**ASSIGNED TASK:** Nothing but the lines from the one containing "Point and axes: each" through the one containing "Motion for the", both included, should be given again, each exactly as written below.

**SUPPLIED INFORMATION:**
==*==
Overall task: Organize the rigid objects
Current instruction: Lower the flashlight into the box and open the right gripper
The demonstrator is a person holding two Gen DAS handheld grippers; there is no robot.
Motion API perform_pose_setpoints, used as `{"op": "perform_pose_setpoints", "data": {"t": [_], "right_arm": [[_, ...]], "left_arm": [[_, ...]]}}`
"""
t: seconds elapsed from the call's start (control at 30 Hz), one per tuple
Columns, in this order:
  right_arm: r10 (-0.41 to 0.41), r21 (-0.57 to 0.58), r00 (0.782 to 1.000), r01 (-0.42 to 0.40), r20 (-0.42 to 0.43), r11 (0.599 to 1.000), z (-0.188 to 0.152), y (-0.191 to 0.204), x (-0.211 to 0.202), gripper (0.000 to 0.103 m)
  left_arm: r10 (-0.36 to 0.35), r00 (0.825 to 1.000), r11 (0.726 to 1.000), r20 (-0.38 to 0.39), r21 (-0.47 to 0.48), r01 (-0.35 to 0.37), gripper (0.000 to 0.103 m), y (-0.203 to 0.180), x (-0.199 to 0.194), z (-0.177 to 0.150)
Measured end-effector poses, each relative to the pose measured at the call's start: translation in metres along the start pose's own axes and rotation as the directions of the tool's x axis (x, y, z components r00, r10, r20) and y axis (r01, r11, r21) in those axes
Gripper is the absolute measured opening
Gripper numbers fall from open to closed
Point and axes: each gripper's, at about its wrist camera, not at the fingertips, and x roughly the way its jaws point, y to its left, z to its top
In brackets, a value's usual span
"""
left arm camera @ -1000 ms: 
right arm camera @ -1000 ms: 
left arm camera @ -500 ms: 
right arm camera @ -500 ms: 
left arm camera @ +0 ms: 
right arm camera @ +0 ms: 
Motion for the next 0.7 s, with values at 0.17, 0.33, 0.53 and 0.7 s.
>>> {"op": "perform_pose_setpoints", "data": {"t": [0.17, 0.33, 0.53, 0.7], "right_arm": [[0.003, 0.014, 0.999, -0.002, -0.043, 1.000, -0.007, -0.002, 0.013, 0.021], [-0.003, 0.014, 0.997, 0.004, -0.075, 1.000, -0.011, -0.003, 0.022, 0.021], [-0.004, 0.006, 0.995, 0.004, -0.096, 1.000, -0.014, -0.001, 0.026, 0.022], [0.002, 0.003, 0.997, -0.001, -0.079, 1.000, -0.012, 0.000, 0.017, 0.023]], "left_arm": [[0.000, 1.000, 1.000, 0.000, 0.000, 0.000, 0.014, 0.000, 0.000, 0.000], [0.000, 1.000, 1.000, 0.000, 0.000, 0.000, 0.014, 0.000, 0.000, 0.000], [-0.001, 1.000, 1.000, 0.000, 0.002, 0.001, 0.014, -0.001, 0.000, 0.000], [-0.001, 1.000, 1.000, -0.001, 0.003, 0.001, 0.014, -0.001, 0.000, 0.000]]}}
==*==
**OUTPUT OF THE TASK:**
Point and axes: each gripper's, at about its wrist camera, not at the fingertips, and x roughly the way its jaws point, y to its left, z to its top
In brackets, a value's usual span
"""
left arm camera @ -1000 ms: 
right arm camera @ -1000 ms: 
left arm camera @ -500 ms: 
right arm camera @ -500 ms: 
left arm camera @ +0 ms: 
right arm camera @ +0 ms: 
Motion for the next 0.7 s, with values at 0.17, 0.33, 0.53 and 0.7 s.

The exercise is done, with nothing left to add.